His beliefs surrounding ‘penis envy’ (a feeling of lack in women for not having a penis) meant that he viewed the clitoris as an inherently masculine form of compensation for this ‘lack’ which needed to be disassociated from female sexual experiences. These views erased at least 1,700 years of progress by circling back to a Galen-esque view of the clitoris as, once again, a ‘small penis which does not grow any bigger’.
30 years after the death of Freud, the damage done by his misogynistic and unscientific arguments finally started to see itself reversed. In 1966, William H. Masters and Virginia E. Johnson pioneered the reunion between the clitoris and the medical world. Not only did they identify clitoral stimulation as necessary for most women when trying to reach orgasm, they also dispelled many long-standing misconceptions surrounding female sexuality.
It was a bright day for women everywhere.
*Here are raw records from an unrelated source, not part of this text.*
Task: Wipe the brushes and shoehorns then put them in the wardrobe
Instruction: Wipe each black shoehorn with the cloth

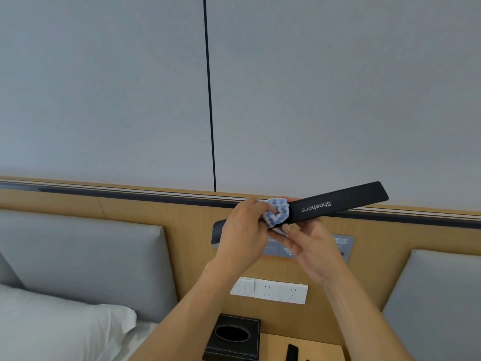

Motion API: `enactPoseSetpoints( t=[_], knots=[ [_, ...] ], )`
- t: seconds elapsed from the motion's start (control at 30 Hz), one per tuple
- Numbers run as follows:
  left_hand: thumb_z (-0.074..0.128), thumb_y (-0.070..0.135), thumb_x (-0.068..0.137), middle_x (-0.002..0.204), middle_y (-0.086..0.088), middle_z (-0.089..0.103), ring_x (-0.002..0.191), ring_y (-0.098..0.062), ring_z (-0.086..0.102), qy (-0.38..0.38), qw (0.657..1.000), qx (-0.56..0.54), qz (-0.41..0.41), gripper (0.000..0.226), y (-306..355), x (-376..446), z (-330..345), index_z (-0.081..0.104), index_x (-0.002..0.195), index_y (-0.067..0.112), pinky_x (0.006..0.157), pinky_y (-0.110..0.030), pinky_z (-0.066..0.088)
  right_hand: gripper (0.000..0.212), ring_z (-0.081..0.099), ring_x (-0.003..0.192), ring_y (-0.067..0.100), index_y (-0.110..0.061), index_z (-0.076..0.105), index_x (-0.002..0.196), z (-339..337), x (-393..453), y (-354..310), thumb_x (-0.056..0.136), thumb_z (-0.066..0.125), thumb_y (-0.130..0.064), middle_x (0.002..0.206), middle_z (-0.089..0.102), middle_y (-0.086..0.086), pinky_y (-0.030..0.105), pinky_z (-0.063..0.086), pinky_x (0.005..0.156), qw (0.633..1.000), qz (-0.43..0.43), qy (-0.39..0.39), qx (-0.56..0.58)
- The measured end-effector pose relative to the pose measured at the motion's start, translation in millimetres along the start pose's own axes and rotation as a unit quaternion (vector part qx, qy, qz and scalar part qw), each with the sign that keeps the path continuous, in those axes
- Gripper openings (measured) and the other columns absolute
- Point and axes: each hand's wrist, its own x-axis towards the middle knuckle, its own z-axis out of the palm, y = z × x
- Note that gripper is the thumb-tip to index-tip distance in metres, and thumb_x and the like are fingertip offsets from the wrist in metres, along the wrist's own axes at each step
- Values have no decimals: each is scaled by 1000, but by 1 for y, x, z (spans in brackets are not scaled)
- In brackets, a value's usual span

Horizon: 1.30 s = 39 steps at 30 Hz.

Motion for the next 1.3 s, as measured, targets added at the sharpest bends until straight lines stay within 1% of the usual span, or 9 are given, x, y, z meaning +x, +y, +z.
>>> enactPoseSetpoints(
  t=[0.17,0.3,0.47,0.57,0.7,0.87,1.0,1.1,1.3],
  knots=[
    [56,1,87,97,6,67,86,-7,60,-39,995,-79,-41,29,2,0,-5,71,103,21,71,-15,47,47,69,112,30,-13,61,124,-4,-6,-6,80,74,-22,124,70,9,46,59,87,991,-13,44,-125],
    [60,6,89,91,8,69,85,-1,61,-44,991,-115,-49,23,0,0,-7,71,100,24,71,-17,50,46,75,92,22,-21,63,111,1,-7,-8,71,76,-39,104,75,5,41,63,74,967,-13,126,-223],
    [64,13,90,88,19,66,88,8,59,-35,988,-138,-57,20,-4,-5,-5,68,100,30,70,-3,44,26,75,91,13,-25,64,110,6,-10,-10,85,73,-28,99,77,-4,30,62,65,960,-8,148,-236],
    [65,13,89,88,23,65,89,14,57,0,987,-141,-74,21,-7,-8,-5,67,99,32,73,-1,43,22,76,91,17,-23,65,114,8,-12,-13,93,68,-20,101,78,-2,34,62,64,969,12,132,-209],
    [67,13,86,93,19,68,90,7,60,51,988,-138,-54,22,-6,-11,-6,70,102,28,72,-5,44,27,74,98,20,-25,64,122,10,-14,-17,96,63,-15,107,77,0,41,63,74,976,44,94,-189],
    [69,-1,84,110,2,67,104,-9,61,78,987,-72,122,24,1,-16,-9,76,102,12,89,-19,49,29,74,95,16,-29,67,119,13,-14,-23,94,66,-15,105,76,-2,29,60,67,979,45,37,-194],
    [69,-3,83,104,-7,68,100,-25,61,86,971,13,222,20,8,-16,-9,77,99,7,81,-31,53,31,75,93,16,-27,66,118,13,-15,-27,90,71,-14,102,77,-1,30,60,65,970,66,13,-233],
    [68,-9,78,99,-8,69,92,-29,62,103,967,27,229,24,12,-6,-13,78,94,6,72,-37,54,30,74,93,19,-20,66,116,14,-14,-26,91,68,-5,103,76,1,35,61,66,966,88,2,-244],
    [62,-9,77,97,-11,69,91,-32,62,143,971,19,190,25,30,45,-43,78,92,2,77,-39,51,26,73,96,15,-21,72,111,18,-12,-39,91,67,-4,107,75,-5,30,60,68,952,93,-48,-287]
  ],
)
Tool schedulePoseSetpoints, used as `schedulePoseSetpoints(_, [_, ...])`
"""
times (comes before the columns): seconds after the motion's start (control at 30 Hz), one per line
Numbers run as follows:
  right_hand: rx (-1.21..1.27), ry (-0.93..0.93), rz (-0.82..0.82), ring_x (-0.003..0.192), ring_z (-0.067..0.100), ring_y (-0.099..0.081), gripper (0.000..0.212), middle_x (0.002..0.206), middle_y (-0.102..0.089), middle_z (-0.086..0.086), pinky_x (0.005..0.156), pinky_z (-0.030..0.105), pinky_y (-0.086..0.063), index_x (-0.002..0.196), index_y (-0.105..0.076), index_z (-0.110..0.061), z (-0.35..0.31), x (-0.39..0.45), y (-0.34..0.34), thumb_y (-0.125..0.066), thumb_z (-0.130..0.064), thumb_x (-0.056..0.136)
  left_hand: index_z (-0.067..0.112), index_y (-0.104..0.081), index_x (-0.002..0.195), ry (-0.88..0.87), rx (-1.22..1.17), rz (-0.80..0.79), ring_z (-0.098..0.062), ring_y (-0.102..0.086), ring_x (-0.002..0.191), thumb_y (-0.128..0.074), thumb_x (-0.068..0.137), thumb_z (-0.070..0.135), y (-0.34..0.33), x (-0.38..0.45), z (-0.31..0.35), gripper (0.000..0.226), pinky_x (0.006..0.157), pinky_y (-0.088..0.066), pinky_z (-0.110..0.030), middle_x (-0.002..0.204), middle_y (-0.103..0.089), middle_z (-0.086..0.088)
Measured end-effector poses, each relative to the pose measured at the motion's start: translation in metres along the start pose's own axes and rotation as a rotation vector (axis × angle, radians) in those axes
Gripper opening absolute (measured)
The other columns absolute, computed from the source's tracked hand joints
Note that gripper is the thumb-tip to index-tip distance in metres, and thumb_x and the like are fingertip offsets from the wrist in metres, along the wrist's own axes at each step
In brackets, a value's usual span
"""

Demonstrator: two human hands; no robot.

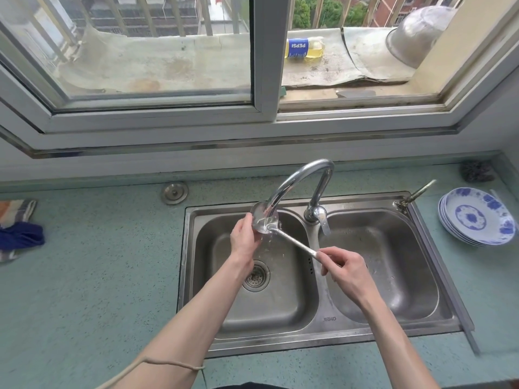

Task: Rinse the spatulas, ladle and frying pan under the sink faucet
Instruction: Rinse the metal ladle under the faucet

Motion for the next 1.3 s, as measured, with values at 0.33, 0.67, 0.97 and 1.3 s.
schedulePoseSetpoints(0.33, [0.043,-0.014,-0.043,0.061,0.011,-0.059,0.011,0.064,-0.07,0.002,0.065,0.035,-0.048,0.094,-0.081,-0.03,-0.018,0.002,-0.012,-0.07,-0.031,0.097,-0.002,-0.063,0.109,0.134,-0.123,-0.151,-0.031,-0.074,0.096,-0.057,0.104,0.013,-0.019,-0.018,-0.023,0.017,0.085,-0.062,-0.036,0.108,-0.075,-0.021])
schedulePoseSetpoints(0.67, [0.069,-0.033,-0.122,0.062,0.009,-0.059,0.017,0.077,-0.077,-0.001,0.066,0.027,-0.049,0.103,-0.078,-0.028,-0.032,-0.003,-0.015,-0.063,-0.037,0.101,-0.004,-0.067,0.109,0.245,-0.235,-0.205,-0.029,-0.077,0.088,-0.068,0.095,0.002,-0.031,-0.027,-0.027,0.016,0.068,-0.063,-0.031,0.102,-0.076,-0.021])
schedulePoseSetpoints(0.97, [0.19,-0.13,0.193,0.119,0.005,-0.065,0.036,0.122,-0.074,-0.01,0.104,0.035,-0.052,0.13,-0.069,-0.021,0.006,0.013,-0.004,-0.043,-0.037,0.11,-0.004,-0.063,0.103,0.224,-0.247,-0.141,-0.03,-0.076,0.079,-0.062,0.097,-0.002,-0.024,-0.023,-0.028,0.006,0.064,-0.064,-0.034,0.089,-0.075,-0.021])
schedulePoseSetpoints(1.3, [-0.785,0.335,0.049,0.156,0.03,-0.028,0.068,0.168,-0.026,0.015,0.126,0.04,-0.028,0.159,-0.031,0.0,0.043,0.055,-0.021,-0.059,-0.013,0.098,-0.004,-0.064,0.098,0.219,-0.219,-0.15,-0.029,-0.076,0.077,-0.062,0.098,-0.001,-0.027,-0.028,-0.028,0.004,0.065,-0.064,-0.033,0.085,-0.076,-0.018])
Point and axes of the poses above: each hand's wrist, its own x-axis towards the middle knuckle, its own y-axis out of the back of the hand, z = x × y, the point moved 5 cm from there along x, towards the middle knuckle
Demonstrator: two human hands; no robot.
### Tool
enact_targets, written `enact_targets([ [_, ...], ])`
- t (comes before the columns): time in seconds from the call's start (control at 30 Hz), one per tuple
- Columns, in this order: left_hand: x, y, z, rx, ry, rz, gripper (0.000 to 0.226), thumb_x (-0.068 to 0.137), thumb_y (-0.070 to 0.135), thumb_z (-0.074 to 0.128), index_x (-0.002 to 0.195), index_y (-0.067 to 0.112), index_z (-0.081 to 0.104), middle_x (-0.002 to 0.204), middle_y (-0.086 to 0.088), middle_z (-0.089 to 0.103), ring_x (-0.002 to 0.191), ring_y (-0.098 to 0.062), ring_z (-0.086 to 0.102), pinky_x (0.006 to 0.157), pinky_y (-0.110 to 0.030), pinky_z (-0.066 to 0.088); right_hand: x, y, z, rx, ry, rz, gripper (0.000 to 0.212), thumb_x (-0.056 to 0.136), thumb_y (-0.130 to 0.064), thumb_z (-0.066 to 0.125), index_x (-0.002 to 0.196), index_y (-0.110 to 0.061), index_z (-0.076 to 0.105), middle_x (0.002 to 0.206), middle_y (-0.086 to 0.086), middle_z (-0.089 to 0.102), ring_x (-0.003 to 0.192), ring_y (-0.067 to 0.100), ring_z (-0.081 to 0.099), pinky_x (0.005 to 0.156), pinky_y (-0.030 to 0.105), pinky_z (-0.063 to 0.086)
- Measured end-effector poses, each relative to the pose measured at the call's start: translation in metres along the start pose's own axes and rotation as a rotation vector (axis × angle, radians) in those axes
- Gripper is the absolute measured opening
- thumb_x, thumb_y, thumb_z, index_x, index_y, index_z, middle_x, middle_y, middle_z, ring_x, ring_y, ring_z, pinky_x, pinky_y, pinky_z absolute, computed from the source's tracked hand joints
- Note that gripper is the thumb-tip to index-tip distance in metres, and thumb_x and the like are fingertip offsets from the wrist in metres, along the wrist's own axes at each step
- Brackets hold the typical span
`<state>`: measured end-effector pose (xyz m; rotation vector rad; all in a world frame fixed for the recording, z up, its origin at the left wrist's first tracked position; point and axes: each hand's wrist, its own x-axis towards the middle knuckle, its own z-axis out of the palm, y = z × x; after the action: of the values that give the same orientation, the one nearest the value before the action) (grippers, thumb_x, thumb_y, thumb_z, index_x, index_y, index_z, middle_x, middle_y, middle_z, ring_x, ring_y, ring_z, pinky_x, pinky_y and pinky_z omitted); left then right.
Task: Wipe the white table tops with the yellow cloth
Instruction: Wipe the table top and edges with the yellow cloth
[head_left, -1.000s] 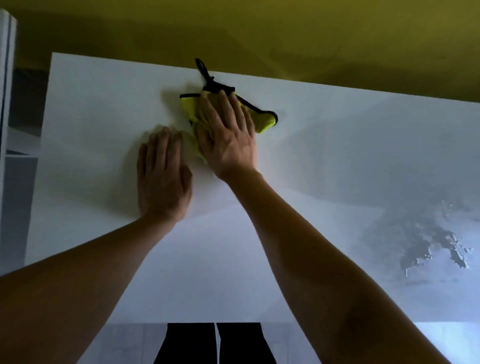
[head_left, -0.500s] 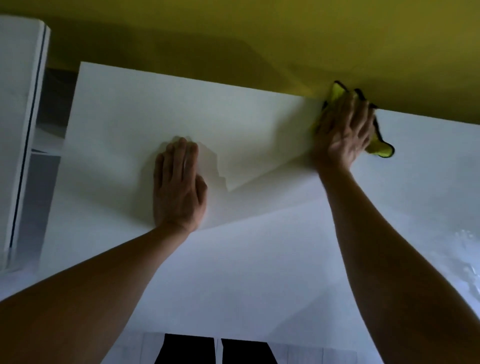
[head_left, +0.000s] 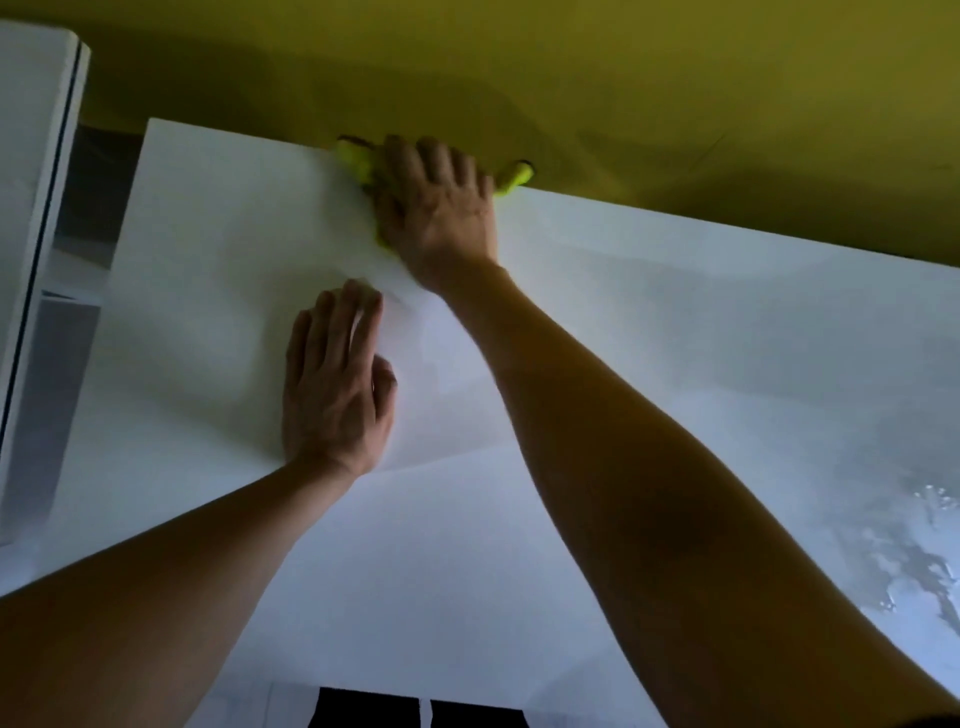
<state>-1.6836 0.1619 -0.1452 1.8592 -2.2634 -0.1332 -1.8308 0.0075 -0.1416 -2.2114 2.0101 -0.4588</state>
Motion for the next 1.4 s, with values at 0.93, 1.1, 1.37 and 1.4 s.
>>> enact_targets([
  [0.93,0.001,0.0,0.003,0.005,0.021,0.0,0.065,0.1,0.023,0.038,0.163,0.012,0.032,0.17,-0.014,0.029,0.157,-0.036,0.028,0.131,-0.046,0.014,-0.032,0.078,-0.026,-0.004,0.208,0.263,0.042,0.091,-0.049,0.05,0.117,-0.02,0.065,0.106,0.013,0.062,0.097,0.035,0.057,0.081,0.041,0.039],
  [1.1,-0.001,0.002,0.002,0.0,0.039,0.015,0.065,0.099,0.023,0.039,0.163,0.01,0.032,0.17,-0.015,0.029,0.157,-0.036,0.027,0.13,-0.048,0.017,-0.084,0.173,-0.06,-0.046,0.231,0.483,0.052,0.093,-0.046,0.044,0.134,-0.017,0.057,0.133,0.012,0.058,0.125,0.035,0.051,0.105,0.044,0.036],
  [1.37,0.001,-0.001,0.002,-0.016,0.014,0.017,0.066,0.1,0.026,0.039,0.163,0.011,0.031,0.171,-0.013,0.028,0.158,-0.034,0.024,0.13,-0.048,0.016,-0.1,0.081,-0.035,0.077,0.246,0.45,0.063,0.089,-0.041,0.05,0.147,-0.015,0.05,0.153,0.018,0.044,0.143,0.039,0.036,0.119,0.049,0.026],
  [1.4,0.0,-0.002,0.002,-0.017,0.02,0.027,0.065,0.1,0.026,0.04,0.163,0.011,0.032,0.17,-0.014,0.029,0.158,-0.034,0.025,0.13,-0.049,0.016,-0.107,0.057,-0.029,0.1,0.235,0.372,0.06,0.091,-0.04,0.052,0.146,-0.016,0.051,0.153,0.018,0.044,0.144,0.039,0.035,0.119,0.048,0.025],
])
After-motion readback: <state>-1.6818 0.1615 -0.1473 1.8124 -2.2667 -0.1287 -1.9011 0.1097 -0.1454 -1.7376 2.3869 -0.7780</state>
Finally, after what seemed like forever, the clitoral reclamation was in sight. However, medics still had a long way to go. In 1976, Thomas P. Lowry and Thea Snyder Lowry’s book The Clitoris was still basing its arguments on research done on cows. And so, the wait for a medical professional to involve living, human women in a study of the clitoris continued.
Finally, in the 1990’s, the unofficial Queen of the Clitoris, Helen O’Connell, began making waves in the medical world. By 2005, she had produced the first MRI images of living, aroused women, and discovered that the clitoris was not only connected to both the urethra and vagina, but that it was also around ten times bigger than most people had previously thought it to be. O’Connell finally broke the cycle of viewing the clitoris through the lens of the penis: she discovered that it was not, in fact, just an ‘unfinished penis’ made up of erectile tissue, but rather that it had its own unique (and beautiful!) shape and properties.
It goes without saying that the medical world still has a long way to go in reversing the gender bias which has historically shaped it. However, the wealth of research that continues to be carried out surrounding the clitoris does give us some hope. It finally seems that the world is on track to recognizing that maybe, just maybe, women’s involvement in sex can accompany an element of pleasure.
That maybe, just like men, we deserve to enjoy sex too.